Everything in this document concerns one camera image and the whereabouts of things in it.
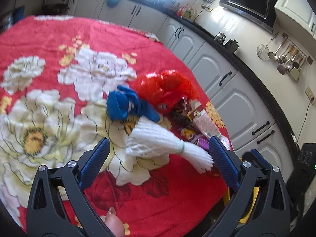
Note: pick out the blue bag on cabinet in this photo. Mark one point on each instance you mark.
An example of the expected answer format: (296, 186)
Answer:
(112, 3)

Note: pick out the dark metal pot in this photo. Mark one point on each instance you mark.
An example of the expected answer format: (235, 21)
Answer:
(231, 46)

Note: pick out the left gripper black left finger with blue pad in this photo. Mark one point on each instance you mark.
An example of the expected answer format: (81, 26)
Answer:
(57, 205)

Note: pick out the steel kettle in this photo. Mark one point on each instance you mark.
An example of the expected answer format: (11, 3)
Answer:
(220, 38)

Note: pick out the yellow rimmed trash bin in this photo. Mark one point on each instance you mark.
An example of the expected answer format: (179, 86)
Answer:
(246, 215)

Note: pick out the blue plastic bag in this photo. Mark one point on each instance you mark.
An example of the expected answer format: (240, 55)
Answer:
(125, 101)

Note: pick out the wall power socket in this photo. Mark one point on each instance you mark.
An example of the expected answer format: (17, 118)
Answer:
(310, 95)

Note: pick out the black countertop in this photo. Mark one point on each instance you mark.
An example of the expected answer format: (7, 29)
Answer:
(266, 96)

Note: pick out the red plastic bag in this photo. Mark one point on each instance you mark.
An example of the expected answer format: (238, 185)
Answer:
(164, 90)

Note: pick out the white upper cabinet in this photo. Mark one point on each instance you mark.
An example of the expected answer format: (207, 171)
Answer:
(297, 17)

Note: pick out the condiment bottles group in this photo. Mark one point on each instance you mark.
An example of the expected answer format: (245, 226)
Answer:
(186, 12)

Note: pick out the wire mesh skimmer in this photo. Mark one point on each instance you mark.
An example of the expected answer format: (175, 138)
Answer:
(263, 50)

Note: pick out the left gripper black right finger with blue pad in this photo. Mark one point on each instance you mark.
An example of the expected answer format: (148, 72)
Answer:
(259, 205)

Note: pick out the red floral tablecloth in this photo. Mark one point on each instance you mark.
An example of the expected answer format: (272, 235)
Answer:
(56, 73)

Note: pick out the white lower kitchen cabinets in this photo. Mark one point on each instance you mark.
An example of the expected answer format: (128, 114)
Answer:
(248, 121)

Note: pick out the snack wrapper pile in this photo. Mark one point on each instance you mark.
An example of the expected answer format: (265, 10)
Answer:
(195, 124)

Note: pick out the hanging utensil rack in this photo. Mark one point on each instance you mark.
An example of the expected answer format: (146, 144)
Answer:
(290, 58)

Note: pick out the person's left hand thumb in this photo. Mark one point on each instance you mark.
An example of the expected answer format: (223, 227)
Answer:
(114, 223)

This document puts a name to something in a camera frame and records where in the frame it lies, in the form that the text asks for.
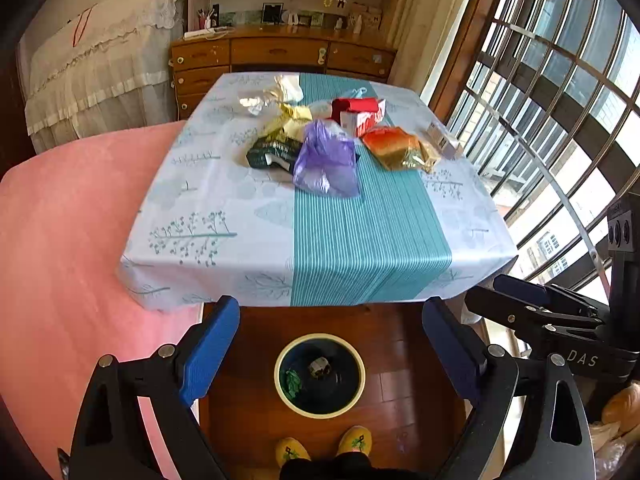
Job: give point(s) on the yellow paper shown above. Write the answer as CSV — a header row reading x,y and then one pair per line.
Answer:
x,y
290,123

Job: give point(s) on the B.Duck strawberry milk carton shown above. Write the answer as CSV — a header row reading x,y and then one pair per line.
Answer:
x,y
358,124

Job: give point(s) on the blue trash bin cream rim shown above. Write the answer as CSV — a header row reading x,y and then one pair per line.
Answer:
x,y
299,353

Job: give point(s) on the yellow knitted slipper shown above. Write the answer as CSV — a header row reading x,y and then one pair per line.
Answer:
x,y
357,439
288,449

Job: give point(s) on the beige carton box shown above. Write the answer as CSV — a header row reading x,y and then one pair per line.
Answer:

| How to complete this task |
Please restate all of the listing above word for word, with no pictures.

| Final answer |
Everything in this document concerns one camera image and the whereabouts of things in it.
Note: pick out the blue bag on cabinet in this photo. Mark one point on each instance you mark.
An example of the expected answer format: (296, 186)
Answer:
(112, 3)

Note: pick out the dark metal pot in this photo. Mark one point on each instance you mark.
An example of the expected answer format: (235, 21)
Answer:
(231, 46)

Note: pick out the left gripper black left finger with blue pad in this photo. Mark one point on each instance you mark.
An example of the expected answer format: (81, 26)
Answer:
(57, 205)

Note: pick out the steel kettle in this photo. Mark one point on each instance you mark.
An example of the expected answer format: (11, 3)
Answer:
(220, 38)

Note: pick out the yellow rimmed trash bin in this photo. Mark one point on each instance you mark.
An example of the expected answer format: (179, 86)
Answer:
(246, 215)

Note: pick out the blue plastic bag in this photo. Mark one point on each instance you mark.
An example of the expected answer format: (240, 55)
Answer:
(125, 101)

Note: pick out the wall power socket in this photo. Mark one point on each instance you mark.
An example of the expected answer format: (17, 118)
Answer:
(310, 95)

Note: pick out the black countertop in this photo. Mark one point on each instance you mark.
An example of the expected answer format: (7, 29)
Answer:
(266, 96)

Note: pick out the red plastic bag in this photo. Mark one point on each instance you mark.
An example of the expected answer format: (238, 185)
Answer:
(164, 90)

Note: pick out the white upper cabinet in this photo. Mark one point on each instance you mark.
An example of the expected answer format: (207, 171)
Answer:
(297, 17)

Note: pick out the condiment bottles group in this photo. Mark one point on each instance you mark.
An example of the expected answer format: (245, 226)
Answer:
(186, 12)

Note: pick out the wire mesh skimmer in this photo. Mark one point on each instance you mark.
An example of the expected answer format: (175, 138)
Answer:
(263, 50)

Note: pick out the left gripper black right finger with blue pad in this photo. Mark one point on each instance you mark.
An example of the expected answer format: (148, 72)
Answer:
(259, 205)

Note: pick out the red floral tablecloth in this photo. Mark one point on each instance you mark.
An example of the expected answer format: (272, 235)
Answer:
(56, 73)

Note: pick out the white lower kitchen cabinets in this photo. Mark one point on each instance you mark.
An example of the expected answer format: (128, 114)
Answer:
(248, 121)

Note: pick out the snack wrapper pile in this photo. Mark one point on each instance you mark.
An example of the expected answer format: (265, 10)
Answer:
(195, 124)

Note: pick out the hanging utensil rack in this photo. Mark one point on each instance you mark.
An example of the expected answer format: (146, 144)
Answer:
(290, 58)

Note: pick out the person's left hand thumb in this photo. Mark one point on each instance you mark.
An example of the expected answer format: (223, 227)
Answer:
(114, 223)

This document puts a name to something in a camera frame and records where in the frame it lies, in the form that the text asks for.
Job: give point(s) on the yellow paper shown above. Write the answer as CSV — a header row reading x,y and then one pair per line.
Answer:
x,y
290,123

Job: give point(s) on the B.Duck strawberry milk carton shown above. Write the answer as CSV — a header row reading x,y and then one pair per line.
Answer:
x,y
358,124

Job: give point(s) on the blue trash bin cream rim shown above. Write the answer as CSV — a header row reading x,y and then one pair per line.
Answer:
x,y
299,353

Job: give point(s) on the yellow knitted slipper shown above. Write the answer as CSV — a header row reading x,y and then one pair per line.
Answer:
x,y
357,439
288,449

Job: give point(s) on the beige carton box shown above. Write the answer as CSV — a header row reading x,y and then one pair per line.
Answer:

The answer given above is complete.